Continuous evaluation of LLM reasoning on competitive code

TheThinkbench is a benchmarking platform for continuous evaluation of large language models (LLMs) on competitive programming challenges. It focuses on measuring true reasoning, algorithmic thinking, and problem‑solving ability using standardized tasks from Codeforces, a widely used competitive programming site.

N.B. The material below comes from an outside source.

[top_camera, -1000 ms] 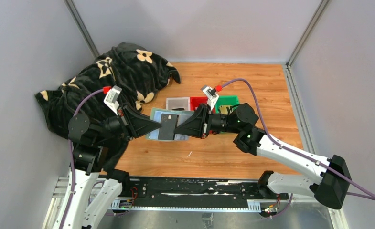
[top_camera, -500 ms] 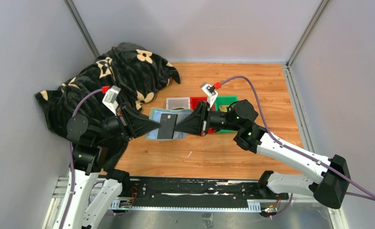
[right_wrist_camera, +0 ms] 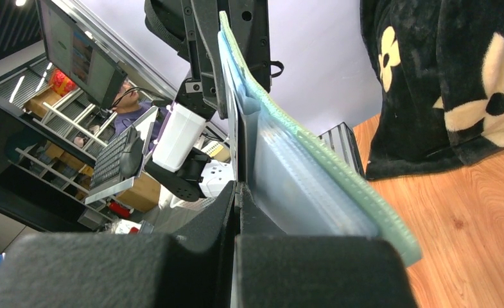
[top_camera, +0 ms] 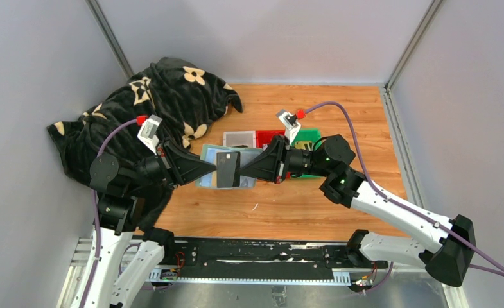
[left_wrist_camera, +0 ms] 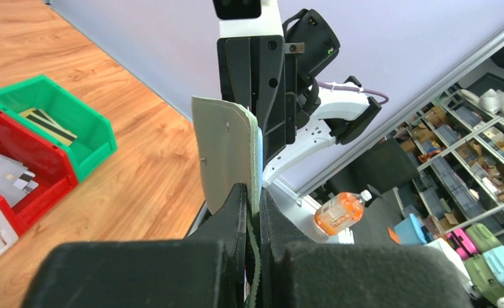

The platform targets machine learning researchers, engineers, and practitioners who need transparent, model‑to‑model comparisons for code generation under test constraints. A public dashboard and archives provide navigable results with problem identifiers, difficulty ratings, verdicts, runtime, and success ratios. Last updated: December 21, 2025.
TheThinkbench executes LLMs against a curated set of Codeforces problems spanning entry to advanced difficulty levels. For each model and configuration, the system generates candidate solutions, runs them against tests, and records the outcome. Results include the original problem identifier and title, difficulty rating, and direct links to the Codeforces statements for verification.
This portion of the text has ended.